Plus, game mechanics-wise, it was no better or worse than, say, FFIV or DQIV.

(I'd also argue that in this (sad) day and age where story tends to trump gameplay in many, many gamers' eyes, it would perform much better now than it did then.)

(And I'm not a huge fan, but I can certainly appreciate *why* a great many people love it.)


----------



## The Real Jdbye (Jul 18, 2013)

Awesome. Now they just need to translate Mother 3


----------



## orcid (Jul 18, 2013)

RchUncleSkeleton said:


> Completely random? It was announced about a month ago...
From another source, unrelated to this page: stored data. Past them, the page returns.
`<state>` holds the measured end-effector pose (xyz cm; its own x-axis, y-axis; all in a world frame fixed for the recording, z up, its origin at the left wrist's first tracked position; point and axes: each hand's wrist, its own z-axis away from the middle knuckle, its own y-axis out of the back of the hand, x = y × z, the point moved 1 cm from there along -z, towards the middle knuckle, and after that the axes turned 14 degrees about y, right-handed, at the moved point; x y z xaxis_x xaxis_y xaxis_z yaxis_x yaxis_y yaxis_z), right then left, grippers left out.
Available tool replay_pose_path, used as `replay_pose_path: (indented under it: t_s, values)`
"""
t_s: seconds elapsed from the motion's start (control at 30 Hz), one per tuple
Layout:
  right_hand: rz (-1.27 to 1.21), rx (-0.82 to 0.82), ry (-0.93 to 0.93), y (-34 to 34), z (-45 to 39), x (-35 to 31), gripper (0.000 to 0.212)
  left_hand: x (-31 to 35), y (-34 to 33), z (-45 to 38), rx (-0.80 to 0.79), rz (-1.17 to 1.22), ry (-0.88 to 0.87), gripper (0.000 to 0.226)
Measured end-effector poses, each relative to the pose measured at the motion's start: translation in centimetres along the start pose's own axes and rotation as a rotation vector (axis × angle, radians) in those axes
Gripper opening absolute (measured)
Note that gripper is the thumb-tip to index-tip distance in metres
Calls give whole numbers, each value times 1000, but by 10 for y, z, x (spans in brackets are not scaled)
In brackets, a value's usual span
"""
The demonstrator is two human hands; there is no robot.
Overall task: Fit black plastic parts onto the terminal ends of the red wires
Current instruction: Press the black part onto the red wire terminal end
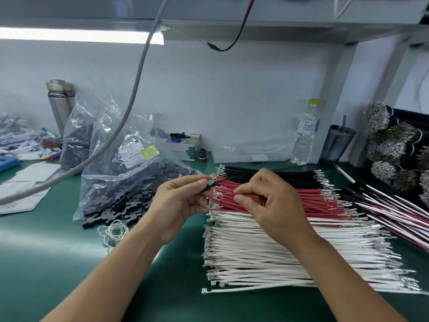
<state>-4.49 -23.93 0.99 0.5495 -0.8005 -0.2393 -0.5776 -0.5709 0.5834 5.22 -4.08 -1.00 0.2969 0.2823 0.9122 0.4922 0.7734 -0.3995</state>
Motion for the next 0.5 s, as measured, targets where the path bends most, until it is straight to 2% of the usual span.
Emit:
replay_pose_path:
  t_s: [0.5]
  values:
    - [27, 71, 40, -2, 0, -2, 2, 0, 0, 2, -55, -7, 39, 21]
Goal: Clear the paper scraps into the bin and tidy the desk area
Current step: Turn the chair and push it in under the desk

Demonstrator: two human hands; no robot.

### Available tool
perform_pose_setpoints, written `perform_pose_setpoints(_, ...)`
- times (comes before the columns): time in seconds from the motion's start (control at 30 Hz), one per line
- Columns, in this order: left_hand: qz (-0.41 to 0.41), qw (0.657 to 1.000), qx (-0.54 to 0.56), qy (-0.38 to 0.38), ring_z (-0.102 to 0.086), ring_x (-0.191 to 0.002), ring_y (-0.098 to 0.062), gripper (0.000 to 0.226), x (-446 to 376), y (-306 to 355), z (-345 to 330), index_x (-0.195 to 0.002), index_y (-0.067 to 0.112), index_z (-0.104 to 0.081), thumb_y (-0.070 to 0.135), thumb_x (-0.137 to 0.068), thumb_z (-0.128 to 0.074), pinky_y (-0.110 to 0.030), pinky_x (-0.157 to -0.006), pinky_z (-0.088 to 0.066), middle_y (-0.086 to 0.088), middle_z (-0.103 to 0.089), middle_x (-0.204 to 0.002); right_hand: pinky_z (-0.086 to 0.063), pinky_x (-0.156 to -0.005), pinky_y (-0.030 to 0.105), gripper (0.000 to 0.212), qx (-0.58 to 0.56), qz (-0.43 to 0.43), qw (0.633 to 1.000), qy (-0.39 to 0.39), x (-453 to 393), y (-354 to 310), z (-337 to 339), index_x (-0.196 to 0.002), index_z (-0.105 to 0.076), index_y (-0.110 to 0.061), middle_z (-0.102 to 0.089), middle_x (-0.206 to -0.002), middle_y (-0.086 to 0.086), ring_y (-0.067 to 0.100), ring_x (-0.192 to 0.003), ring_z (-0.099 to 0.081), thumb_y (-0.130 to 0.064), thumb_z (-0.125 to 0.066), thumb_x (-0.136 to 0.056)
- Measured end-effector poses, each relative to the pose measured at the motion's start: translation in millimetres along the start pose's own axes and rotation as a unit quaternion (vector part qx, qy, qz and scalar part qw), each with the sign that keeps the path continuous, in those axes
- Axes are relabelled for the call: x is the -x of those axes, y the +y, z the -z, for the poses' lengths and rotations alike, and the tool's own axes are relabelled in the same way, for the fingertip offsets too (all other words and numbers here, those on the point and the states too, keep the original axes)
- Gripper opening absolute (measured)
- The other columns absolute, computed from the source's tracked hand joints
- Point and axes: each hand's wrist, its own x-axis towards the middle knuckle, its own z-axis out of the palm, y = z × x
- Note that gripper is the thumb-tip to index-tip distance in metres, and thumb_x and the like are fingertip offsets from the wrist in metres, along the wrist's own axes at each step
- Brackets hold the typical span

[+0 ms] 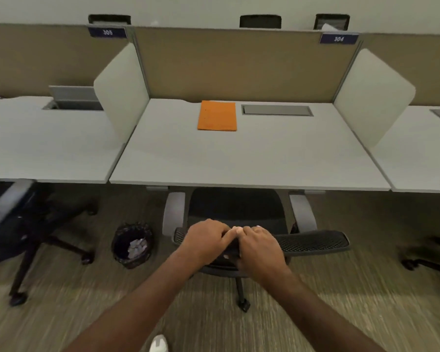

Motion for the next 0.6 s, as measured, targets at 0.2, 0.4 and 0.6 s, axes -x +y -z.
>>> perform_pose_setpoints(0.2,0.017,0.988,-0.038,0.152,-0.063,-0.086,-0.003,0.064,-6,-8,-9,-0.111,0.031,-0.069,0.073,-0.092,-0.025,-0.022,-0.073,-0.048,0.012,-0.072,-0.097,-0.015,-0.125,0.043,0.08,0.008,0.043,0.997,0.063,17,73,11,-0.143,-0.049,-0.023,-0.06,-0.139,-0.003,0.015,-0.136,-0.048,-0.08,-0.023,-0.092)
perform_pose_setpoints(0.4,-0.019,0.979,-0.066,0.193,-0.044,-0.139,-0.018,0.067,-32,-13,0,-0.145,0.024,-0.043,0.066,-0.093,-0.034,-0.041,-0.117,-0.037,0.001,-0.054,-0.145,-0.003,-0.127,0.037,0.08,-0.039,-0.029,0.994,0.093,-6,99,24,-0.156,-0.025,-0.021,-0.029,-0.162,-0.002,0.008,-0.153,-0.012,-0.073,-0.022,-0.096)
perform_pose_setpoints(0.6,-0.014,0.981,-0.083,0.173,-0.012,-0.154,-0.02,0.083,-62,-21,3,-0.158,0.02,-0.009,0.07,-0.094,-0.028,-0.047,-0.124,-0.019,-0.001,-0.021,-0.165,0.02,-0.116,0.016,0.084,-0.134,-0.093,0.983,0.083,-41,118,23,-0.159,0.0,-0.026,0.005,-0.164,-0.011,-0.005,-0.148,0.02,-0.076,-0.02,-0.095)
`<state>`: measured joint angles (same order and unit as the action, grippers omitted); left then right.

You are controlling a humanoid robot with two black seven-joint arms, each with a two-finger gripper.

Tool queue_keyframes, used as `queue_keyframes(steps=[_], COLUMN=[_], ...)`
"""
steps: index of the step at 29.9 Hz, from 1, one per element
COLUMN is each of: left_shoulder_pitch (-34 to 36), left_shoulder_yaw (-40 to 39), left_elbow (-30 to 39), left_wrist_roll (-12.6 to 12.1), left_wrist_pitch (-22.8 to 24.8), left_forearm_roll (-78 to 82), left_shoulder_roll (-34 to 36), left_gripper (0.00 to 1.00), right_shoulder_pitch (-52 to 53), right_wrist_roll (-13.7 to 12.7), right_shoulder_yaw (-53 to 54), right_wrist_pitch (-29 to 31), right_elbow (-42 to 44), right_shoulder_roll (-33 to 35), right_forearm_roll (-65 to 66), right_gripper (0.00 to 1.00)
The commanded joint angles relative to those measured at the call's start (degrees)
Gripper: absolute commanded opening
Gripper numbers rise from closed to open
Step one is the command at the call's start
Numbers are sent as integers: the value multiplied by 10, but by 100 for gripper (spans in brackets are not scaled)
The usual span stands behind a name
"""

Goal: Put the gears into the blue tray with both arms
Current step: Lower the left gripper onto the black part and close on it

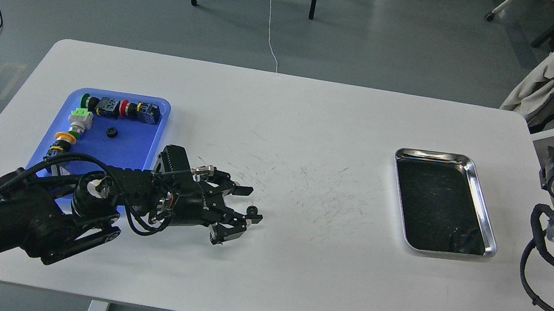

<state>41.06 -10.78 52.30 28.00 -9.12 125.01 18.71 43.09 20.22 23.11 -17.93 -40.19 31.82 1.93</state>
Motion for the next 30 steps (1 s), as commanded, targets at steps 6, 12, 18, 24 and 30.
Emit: queue_keyframes(steps=[6, 12, 18, 24, 30], left_shoulder_pitch=[-4, -5, -7, -6, -8], left_shoulder_yaw=[1, 2, 2, 2, 2], left_elbow=[-10, -22, -29, -38, -40], left_wrist_roll=[0, 0, 0, 0, 0], left_wrist_pitch=[0, -5, -5, -5, -5], left_forearm_roll=[0, 0, 0, 0, 0], left_shoulder_roll=[-8, -17, -20, -24, -24], left_gripper=[56, 55, 46, 40, 35], right_shoulder_pitch=[0, -1, -1, -4, -4], right_wrist_roll=[0, 0, 0, 0, 0], right_shoulder_yaw=[-2, -3, -3, -4, -4], right_wrist_pitch=[0, 0, 0, -1, -1], right_elbow=[-1, -1, -1, -1, -1], right_shoulder_roll=[1, 1, 0, 0, 0], right_forearm_roll=[0, 0, 1, 1, 1], right_gripper=[95, 95, 95, 95, 95])
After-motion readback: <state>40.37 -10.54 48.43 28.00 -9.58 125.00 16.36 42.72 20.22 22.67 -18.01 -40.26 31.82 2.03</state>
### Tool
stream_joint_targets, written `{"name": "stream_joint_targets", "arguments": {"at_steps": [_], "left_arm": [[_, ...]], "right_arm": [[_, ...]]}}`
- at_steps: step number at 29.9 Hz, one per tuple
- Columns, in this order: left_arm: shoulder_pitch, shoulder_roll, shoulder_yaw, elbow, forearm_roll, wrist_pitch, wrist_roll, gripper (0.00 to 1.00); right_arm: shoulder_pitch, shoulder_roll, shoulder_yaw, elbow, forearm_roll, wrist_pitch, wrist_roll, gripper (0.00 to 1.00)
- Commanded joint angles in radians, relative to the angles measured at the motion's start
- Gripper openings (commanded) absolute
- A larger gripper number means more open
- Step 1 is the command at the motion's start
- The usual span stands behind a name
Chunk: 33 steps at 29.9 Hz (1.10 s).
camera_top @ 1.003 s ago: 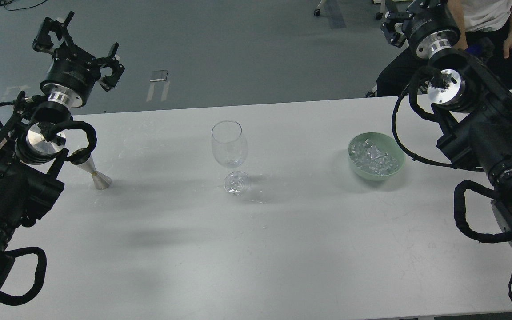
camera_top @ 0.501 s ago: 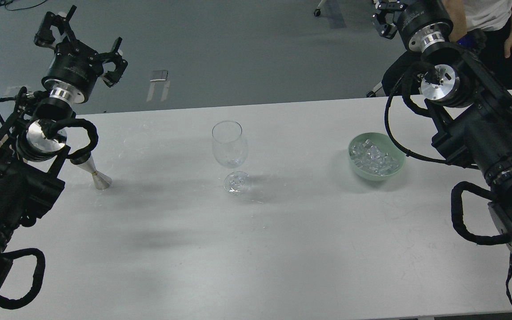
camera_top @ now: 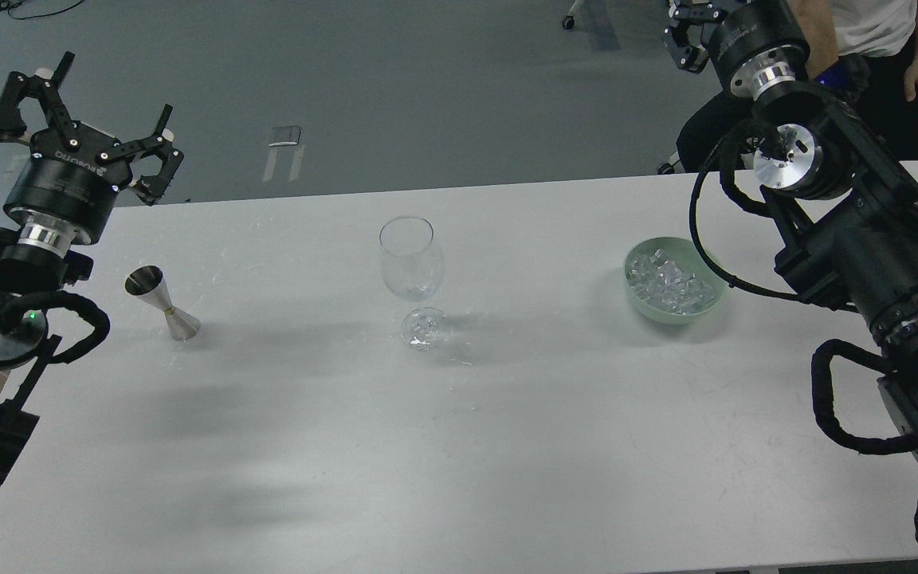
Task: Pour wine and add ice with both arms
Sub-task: 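Lower the left gripper onto the metal jigger and close around it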
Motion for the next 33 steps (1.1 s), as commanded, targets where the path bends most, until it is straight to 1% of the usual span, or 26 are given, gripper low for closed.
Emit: {"name": "stream_joint_targets", "arguments": {"at_steps": [1,3,6,7,9,10,13,14,15,16,18,22,24,27,29,30,33], "left_arm": [[0.119,0.020,-0.063,-0.117,-0.031,0.056,0.003,0.98],[0.187,0.015,-0.095,-0.163,-0.033,0.073,0.003,0.98],[0.293,0.005,-0.124,-0.229,-0.033,0.076,-0.006,0.98],[0.294,0.005,-0.124,-0.229,-0.033,0.076,-0.006,0.98],[0.384,-0.011,-0.155,-0.249,-0.031,0.076,-0.008,0.96],[0.422,-0.015,-0.165,-0.249,-0.031,0.075,0.002,0.96],[0.502,-0.022,-0.185,-0.247,-0.031,0.064,0.003,0.95],[0.525,-0.022,-0.191,-0.249,-0.031,0.061,0.002,0.94],[0.574,-0.029,-0.214,-0.250,-0.031,0.046,-0.001,0.88],[0.597,-0.037,-0.231,-0.250,-0.033,0.035,-0.001,0.86],[0.646,-0.102,-0.305,-0.240,-0.030,0.022,0.005,0.86],[0.648,-0.184,-0.322,-0.226,-0.018,0.027,0.002,0.87],[0.648,-0.213,-0.313,-0.204,0.001,0.029,0.000,0.94],[0.648,-0.219,-0.311,-0.192,0.036,0.029,0.003,0.97],[0.645,-0.219,-0.310,-0.190,0.048,0.032,0.015,0.97],[0.642,-0.219,-0.310,-0.189,0.050,0.036,0.012,0.97],[0.613,-0.224,-0.310,-0.151,0.054,0.108,0.026,0.97]], "right_arm": [[-0.030,0.003,0.002,-0.001,0.001,0.000,-0.002,1.00],[-0.041,0.006,0.004,0.001,0.001,0.000,0.000,1.00],[-0.044,0.006,0.003,0.001,0.001,0.000,0.000,1.00],[-0.044,0.006,0.003,0.001,0.001,0.000,0.000,1.00],[-0.043,0.003,0.001,-0.001,0.001,0.003,-0.002,1.00],[-0.043,0.003,0.001,0.001,0.001,0.003,0.000,1.00],[-0.044,0.003,-0.001,0.001,0.001,0.003,0.000,1.00],[-0.046,0.003,-0.001,0.001,0.001,0.003,0.000,1.00],[-0.052,0.003,-0.001,-0.001,0.001,0.003,0.000,1.00],[-0.056,0.003,-0.001,-0.001,0.001,0.003,0.000,1.00],[-0.069,0.003,-0.001,-0.001,0.001,0.003,0.000,1.00],[-0.079,0.009,-0.002,-0.002,0.001,0.003,0.000,1.00],[-0.079,0.012,-0.002,-0.002,0.001,0.003,0.000,1.00],[-0.081,0.012,-0.002,-0.004,0.001,0.002,0.000,1.00],[-0.084,0.011,-0.001,-0.004,0.001,0.002,0.000,1.00],[-0.084,0.011,-0.001,-0.004,0.001,0.002,0.000,1.00],[-0.086,0.009,-0.001,-0.010,-0.001,-0.012,0.000,1.00]]}}
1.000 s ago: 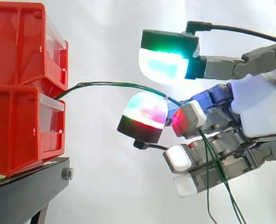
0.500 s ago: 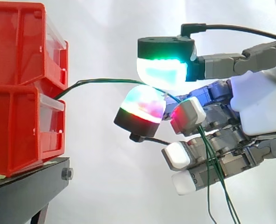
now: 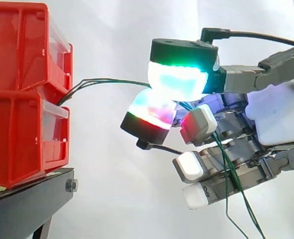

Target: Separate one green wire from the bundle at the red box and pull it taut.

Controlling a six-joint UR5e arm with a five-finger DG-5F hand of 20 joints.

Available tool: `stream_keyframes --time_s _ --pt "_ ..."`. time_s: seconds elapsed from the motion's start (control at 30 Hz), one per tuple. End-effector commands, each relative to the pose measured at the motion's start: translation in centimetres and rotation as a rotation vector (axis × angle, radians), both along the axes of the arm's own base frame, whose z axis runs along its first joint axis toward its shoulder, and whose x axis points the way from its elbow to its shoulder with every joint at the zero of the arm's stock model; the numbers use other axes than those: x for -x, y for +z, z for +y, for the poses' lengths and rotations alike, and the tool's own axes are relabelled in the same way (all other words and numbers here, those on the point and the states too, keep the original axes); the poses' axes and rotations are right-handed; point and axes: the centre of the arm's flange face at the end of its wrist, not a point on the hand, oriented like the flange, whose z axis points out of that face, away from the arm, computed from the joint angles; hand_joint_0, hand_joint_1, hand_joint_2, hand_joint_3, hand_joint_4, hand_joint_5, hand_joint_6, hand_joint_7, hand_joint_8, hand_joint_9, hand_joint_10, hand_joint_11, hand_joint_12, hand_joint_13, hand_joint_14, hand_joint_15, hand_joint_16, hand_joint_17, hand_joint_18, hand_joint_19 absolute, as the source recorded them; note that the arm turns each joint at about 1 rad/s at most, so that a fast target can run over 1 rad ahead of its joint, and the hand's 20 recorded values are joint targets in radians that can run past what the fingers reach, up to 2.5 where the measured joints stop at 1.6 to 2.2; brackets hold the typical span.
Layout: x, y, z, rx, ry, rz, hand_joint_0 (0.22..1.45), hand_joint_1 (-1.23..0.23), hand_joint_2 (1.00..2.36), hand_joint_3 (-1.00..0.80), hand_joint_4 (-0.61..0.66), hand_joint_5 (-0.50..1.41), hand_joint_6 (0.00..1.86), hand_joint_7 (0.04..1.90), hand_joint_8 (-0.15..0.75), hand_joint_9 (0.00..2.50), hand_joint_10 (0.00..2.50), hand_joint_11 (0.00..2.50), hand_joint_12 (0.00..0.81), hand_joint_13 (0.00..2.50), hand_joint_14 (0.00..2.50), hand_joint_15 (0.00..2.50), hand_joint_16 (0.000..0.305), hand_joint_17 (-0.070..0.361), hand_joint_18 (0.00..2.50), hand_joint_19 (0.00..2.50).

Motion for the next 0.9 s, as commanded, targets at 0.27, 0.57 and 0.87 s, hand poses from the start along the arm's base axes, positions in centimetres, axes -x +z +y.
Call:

...but not for today and also it was not part of the normal e-shop-update every thursday.
At the end of the last mini nintendo direct, that I just watched in the eshop, they said: "Surprise! Earthbound is now available!"


----------



## DiscostewSM (Jul 18, 2013)

Regard it being $10 instead of $8 like other SNES VC, isn't the additional cost due to the digital strategy guide that comes with it?


----------



## gokujr1000 (Jul 18, 2013)

This'd be awesome news if it was a 3DS release.


----------



## Flame (Jul 18, 2013)

gokujr1000 said:


> This'd be awesome news if it was a 3DS release.


 
I agree, why not 3DS.


----------



## Deleted-236924 (Jul 18, 2013)

Yepi69 said:


> God damn finally, I am so getting that game, can't wait to hop on a Wii U's gamepad and play it on the gamepad while I'm taking a shit lol


 
I actually forgot about the Wii U's ability to play games using the game pad's screen, that'll be awesome for every Virtual Console game.


----------



## Yepi69 (Jul 18, 2013)

The Real Jdbye said:


> Awesome. Now they just need to translate Mother 3


 
There's already an unofficial perfect translation, I highly doubt they will ever translated it due to how well its already translated that the team who made the translation might want some credit for it in which, I believe Nintendo will not give.


----------



## the_randomizer (Jul 18, 2013)

Bought it, because it was the first VC game in weeks that didn't suck


----------



## beta4attack (Jul 18, 2013)

Yepi69 said:


> There's already an unofficial perfect translation, I highly doubt they will ever translated it due to how well its already translated that the team who made the translation might want some credit for it in which, I believe Nintendo will not give.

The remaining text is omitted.